É presumível que o Instituto de Administração poderá aproveitar os trabalhos apresentados – o presente inclusive – em um sentido construtivo tomando algumas iniciativas imediatas de caráter oficial, perfeitamente justificáveis do ponto de vista de suas atribuições. Em três direções poderiam ser dirigidas inicialmente tais iniciativas. Em primeiro lugar, na criação de um movimento ordenado com o propósito de conseguir a publicação integral ou parcial das cartas e documentos existentes no arquivo da Companhia de Jesus, relativos à Capitania de São Vicente no século XVI e ainda não publicados. As investigações de Serafim Leite sobre o desenvolvimento da Companhia de Jesus no Brasil, embora de relevante importância para nós, jamais poderiam suprir a necessidade que temos de conhecer tais documentos. Uma coisa é a história da Companhia de Jesus no Brasil; outra, muito distinta, é o conhecimento da história do Brasil que resultaria da publicação dos documentos conservados em seu arquivo. Tenho a impressão de que se tem interpretado muito mal o pensamento de Capistrano de Abreu, nesse sentido, e que a segunda alternativa seria a preferida pelo grande historiador brasileiro. Em segundo lugar, na realização de outro movimento, não menos importante, visando a publicação mais rápida possível dos documentos oficiais existentes em nossos arquivos, referentes à Capitania de São Vicente no século XVI. Em terceiro lugar, se forem consideradas dignas para tanto, de sugerir ao Governo, por meio dos canais competentes, as modificações dos nossos serviços de pesquisas e documentação históricas, debatidas neste trabalho. Se conseguir alguns frutos neste terreno prático, estará fora de dúvida o efetivo êxito dos “Seminários sobre o Estudo das Fontes Primárias para a História de São Paulo no século XVI”, empreendido em momento tão oportuno pelo Instituto de Administração.

Apêndice

Fatores econômicos da colonização de São Paulo56

O povoamento de São Paulo constitui, sem dúvida alguma, um dos problemas mais fascinantes e complexos com que se defronta a investigação histórica no Brasil. Não é simples, de fato, isolar e explicar as causas que determinam a dispersão dos brancos na Capitania de São Vicente, pelos meados do século XVI. O acesso à zona do planalto era tão difícil, que os autores da época designavam­-na como “zona mediterrânea”.57 Numerosas fontes evidenciam o quanto era penosa a viagem do litoral à Piratininga ou Santo André e como eram variados os perigos arrostados pelos viajantes.58 Além disso, a política colonial portuguesa apenas favorecia o povoamento e a exploração das regiões costeiras. Segundo Frei Gaspar, o interesse da Coroa estava no aproveitamento econômico da costa, onde seria fácil reunir e embarcar os produtos tropicais rendosos no comércio europeu. Os gêneros do sertão “nunca chegariam a portos onde os embarcassem, ou se chegassem, seria com despesas tais, que aos lavradores não faria conta largá­-los pelo preço, por que se vendessem os da marinha”.59 Entretanto, o povoamento da zona planaltina se consumou, superando as barreiras naturais e a pobreza do equipamento tecnológico, e contrariando a orientação política da Coroa.

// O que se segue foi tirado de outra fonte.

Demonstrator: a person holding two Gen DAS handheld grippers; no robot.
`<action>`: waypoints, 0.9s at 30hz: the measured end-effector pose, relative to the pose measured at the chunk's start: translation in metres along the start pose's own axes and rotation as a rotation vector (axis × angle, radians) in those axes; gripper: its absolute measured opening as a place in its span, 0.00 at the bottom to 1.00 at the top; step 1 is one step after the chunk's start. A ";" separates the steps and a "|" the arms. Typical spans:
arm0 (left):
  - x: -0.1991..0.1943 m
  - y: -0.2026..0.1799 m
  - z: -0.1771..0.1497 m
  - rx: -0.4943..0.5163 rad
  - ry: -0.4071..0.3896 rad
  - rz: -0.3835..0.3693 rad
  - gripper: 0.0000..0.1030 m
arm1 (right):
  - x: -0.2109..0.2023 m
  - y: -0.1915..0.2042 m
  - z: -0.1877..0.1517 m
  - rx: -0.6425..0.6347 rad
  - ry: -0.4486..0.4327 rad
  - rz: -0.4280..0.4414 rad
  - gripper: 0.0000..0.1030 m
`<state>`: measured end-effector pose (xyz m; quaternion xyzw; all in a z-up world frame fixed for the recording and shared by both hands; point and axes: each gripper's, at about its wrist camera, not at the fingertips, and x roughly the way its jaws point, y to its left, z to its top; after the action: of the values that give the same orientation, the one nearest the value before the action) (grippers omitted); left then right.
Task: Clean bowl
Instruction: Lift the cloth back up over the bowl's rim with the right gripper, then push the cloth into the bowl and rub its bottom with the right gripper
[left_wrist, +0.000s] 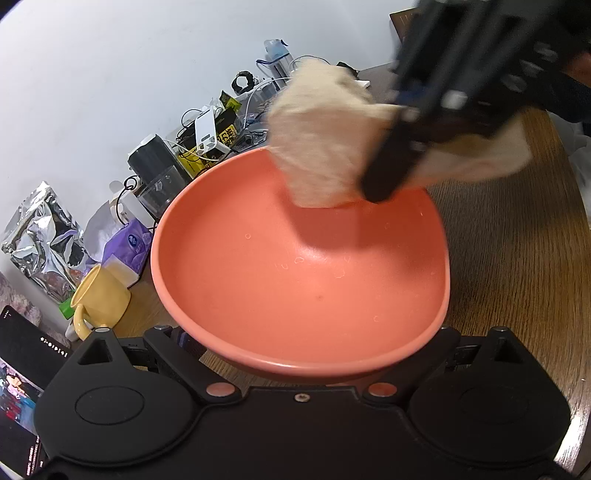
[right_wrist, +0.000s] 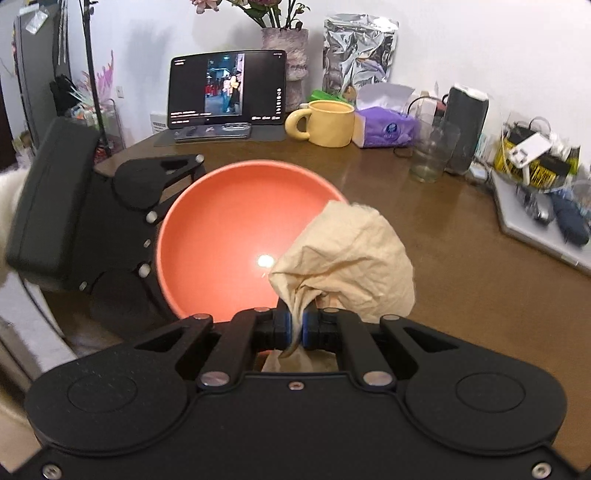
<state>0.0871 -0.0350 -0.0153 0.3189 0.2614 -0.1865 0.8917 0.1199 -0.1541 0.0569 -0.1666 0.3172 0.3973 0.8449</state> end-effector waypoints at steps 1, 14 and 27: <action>0.000 0.000 0.000 0.000 0.000 0.000 0.93 | 0.003 -0.002 0.005 0.006 0.005 -0.007 0.06; 0.002 0.001 0.001 -0.004 0.001 -0.005 0.93 | 0.032 -0.025 0.029 0.207 0.003 0.041 0.06; 0.002 -0.002 0.001 0.003 -0.004 -0.002 0.93 | 0.030 -0.028 0.014 0.279 0.056 0.001 0.06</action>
<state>0.0881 -0.0377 -0.0165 0.3197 0.2598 -0.1885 0.8915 0.1614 -0.1471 0.0484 -0.0582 0.3930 0.3451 0.8504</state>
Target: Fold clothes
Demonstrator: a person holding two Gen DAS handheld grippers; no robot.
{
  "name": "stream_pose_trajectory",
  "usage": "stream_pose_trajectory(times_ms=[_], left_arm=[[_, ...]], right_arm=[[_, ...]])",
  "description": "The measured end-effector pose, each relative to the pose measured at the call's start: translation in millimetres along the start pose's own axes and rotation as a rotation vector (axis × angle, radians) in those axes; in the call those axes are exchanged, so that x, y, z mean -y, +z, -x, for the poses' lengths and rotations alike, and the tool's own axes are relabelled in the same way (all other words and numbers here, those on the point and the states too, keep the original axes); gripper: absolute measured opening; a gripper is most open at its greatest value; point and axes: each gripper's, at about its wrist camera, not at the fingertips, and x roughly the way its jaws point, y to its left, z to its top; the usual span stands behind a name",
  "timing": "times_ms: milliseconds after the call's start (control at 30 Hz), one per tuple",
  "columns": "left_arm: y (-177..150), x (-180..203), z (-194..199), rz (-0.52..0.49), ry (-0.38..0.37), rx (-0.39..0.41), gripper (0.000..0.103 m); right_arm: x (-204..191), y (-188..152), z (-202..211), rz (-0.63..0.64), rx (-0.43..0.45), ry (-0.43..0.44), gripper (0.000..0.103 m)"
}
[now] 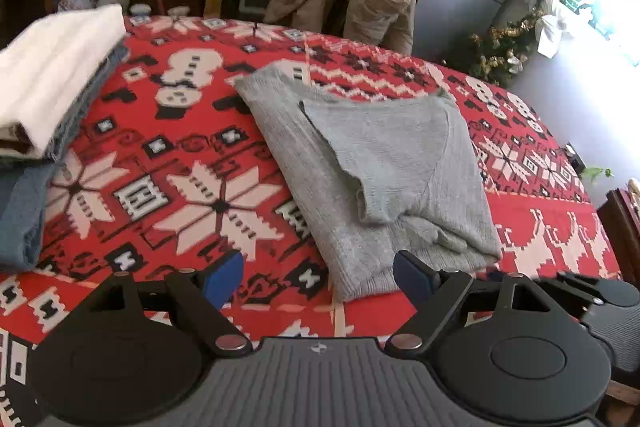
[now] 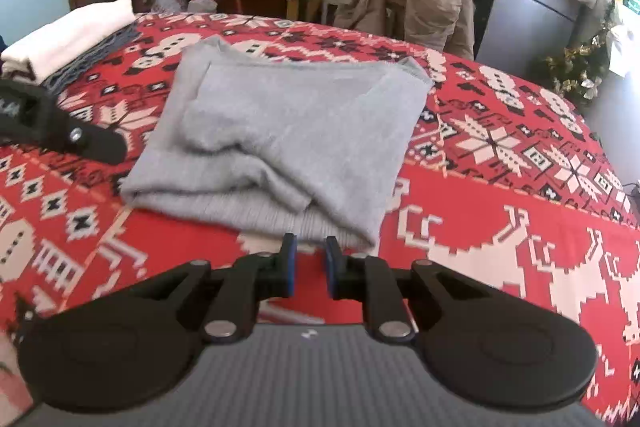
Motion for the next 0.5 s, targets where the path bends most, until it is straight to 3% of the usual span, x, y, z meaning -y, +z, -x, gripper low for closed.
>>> stream_pose_trajectory(times_ms=[100,167,233,500], left_arm=[[3,7,-1,-0.030,-0.022,0.029,0.050],[6,11,-10,-0.044,-0.027,0.027,0.021],[9,15,-21,-0.052,-0.036,0.019,0.004],[-2,19,-44,-0.090,-0.034,-0.011,0.004]], right_arm=[[11,4,10,-0.052,0.002,0.022,0.019],[17,10,16,-0.067,0.017,0.020,0.022],[22,16,18,-0.078,0.028,0.018,0.023],[25,24,12,-0.085,0.016,0.016,0.031]])
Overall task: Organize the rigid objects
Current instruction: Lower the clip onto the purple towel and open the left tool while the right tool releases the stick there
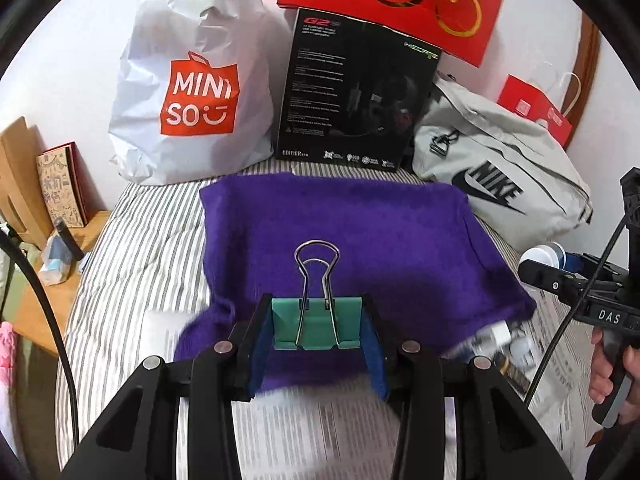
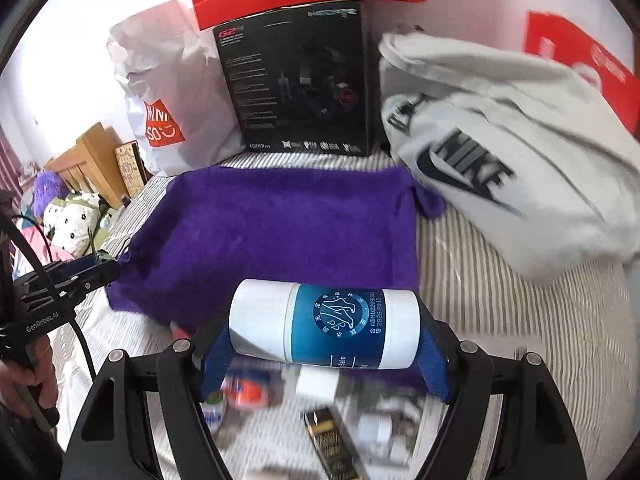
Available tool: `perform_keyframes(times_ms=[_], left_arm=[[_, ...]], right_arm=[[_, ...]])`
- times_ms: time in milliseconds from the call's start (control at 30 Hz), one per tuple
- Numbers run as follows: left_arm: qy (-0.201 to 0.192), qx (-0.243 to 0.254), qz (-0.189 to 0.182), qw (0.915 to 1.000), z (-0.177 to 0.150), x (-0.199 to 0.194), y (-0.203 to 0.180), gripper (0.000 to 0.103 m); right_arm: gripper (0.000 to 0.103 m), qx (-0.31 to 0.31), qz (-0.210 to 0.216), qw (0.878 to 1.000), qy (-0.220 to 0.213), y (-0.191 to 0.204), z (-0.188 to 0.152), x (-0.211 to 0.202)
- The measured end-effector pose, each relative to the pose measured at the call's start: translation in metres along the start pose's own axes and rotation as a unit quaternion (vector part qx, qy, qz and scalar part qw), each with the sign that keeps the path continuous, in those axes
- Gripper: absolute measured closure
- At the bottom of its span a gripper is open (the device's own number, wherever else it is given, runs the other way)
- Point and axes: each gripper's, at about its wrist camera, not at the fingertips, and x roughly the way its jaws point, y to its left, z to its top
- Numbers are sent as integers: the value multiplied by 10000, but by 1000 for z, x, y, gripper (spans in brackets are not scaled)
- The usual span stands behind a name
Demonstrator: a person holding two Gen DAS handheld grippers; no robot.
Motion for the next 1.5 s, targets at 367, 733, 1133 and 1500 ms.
perform_keyframes(times_ms=[367, 733, 1133, 1500], left_arm=[[268, -154, -180, 9994, 51, 74, 13, 64], [975, -14, -18, 9952, 66, 140, 7, 64], [1088, 396, 291, 9929, 65, 150, -2, 64], [1292, 722, 374, 9883, 61, 140, -19, 34]], right_arm=[[26, -202, 118, 9996, 186, 9, 64, 81], [26, -214, -92, 9960, 862, 4, 74, 160], [25, -469, -195, 9909, 1244, 11, 73, 178], [18, -661, -140, 9859, 1532, 9, 66, 173]])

Quais seriam, pois, os fatores que determinaram a extraordinária empresa empreendida espontaneamente pelos brancos? Esta é uma questão fundamental, e do seu esclarecimento depende, em grande parte, a compreensão da formação e do desenvolvimento de São Paulo. Através da análise da situação de contato dos brancos com os nativos na Capitania de São Vicente, a investigação sociológica oferece uma pequena contribuição ao esclarecimento do problema. Em síntese, ela demonstra que a dispersão dos brancos foi como que um “imperativo histórico”, algo que resultou da necessidade de escolher entre a penetração e a conquista da “zona mediterrânea” ou a interrupção da colonização litorânea.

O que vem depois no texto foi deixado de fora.